◆ **What you will do**:
Copy only this range: the line with "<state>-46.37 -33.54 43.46" through the final line of the material, inclusive at both ends.
Collected data START
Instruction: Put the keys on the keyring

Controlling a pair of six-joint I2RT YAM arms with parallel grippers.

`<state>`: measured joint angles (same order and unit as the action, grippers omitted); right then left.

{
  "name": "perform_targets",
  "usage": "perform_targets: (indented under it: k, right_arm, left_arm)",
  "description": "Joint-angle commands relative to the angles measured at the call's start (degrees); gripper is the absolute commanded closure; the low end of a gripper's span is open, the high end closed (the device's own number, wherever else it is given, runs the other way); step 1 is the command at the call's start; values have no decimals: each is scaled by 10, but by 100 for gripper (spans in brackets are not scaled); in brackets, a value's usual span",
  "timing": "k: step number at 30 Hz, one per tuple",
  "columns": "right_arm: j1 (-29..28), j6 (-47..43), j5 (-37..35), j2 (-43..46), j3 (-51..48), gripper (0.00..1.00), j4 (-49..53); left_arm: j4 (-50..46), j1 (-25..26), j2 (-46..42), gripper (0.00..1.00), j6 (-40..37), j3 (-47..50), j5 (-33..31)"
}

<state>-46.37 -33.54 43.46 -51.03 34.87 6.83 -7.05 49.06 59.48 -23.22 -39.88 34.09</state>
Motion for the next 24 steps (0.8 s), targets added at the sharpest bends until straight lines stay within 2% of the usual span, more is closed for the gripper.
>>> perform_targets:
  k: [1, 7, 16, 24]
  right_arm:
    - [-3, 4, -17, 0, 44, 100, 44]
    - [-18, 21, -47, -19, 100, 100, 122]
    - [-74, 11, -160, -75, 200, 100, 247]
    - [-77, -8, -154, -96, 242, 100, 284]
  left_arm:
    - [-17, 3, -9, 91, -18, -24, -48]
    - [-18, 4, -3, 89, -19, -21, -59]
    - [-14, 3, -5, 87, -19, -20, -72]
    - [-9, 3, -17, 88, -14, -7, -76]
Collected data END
◆ **Task output**:
<state>-46.37 -33.54 43.46 -51.03 34.87 6.83 -7.05 49.06 59.48 -23.22 -39.88 34.09</state>
Motion for the next 24 steps (0.8 s), targets added at the sharpest bends until straight lines stay within 2% of the usual span, more is closed for the gripper.
>>> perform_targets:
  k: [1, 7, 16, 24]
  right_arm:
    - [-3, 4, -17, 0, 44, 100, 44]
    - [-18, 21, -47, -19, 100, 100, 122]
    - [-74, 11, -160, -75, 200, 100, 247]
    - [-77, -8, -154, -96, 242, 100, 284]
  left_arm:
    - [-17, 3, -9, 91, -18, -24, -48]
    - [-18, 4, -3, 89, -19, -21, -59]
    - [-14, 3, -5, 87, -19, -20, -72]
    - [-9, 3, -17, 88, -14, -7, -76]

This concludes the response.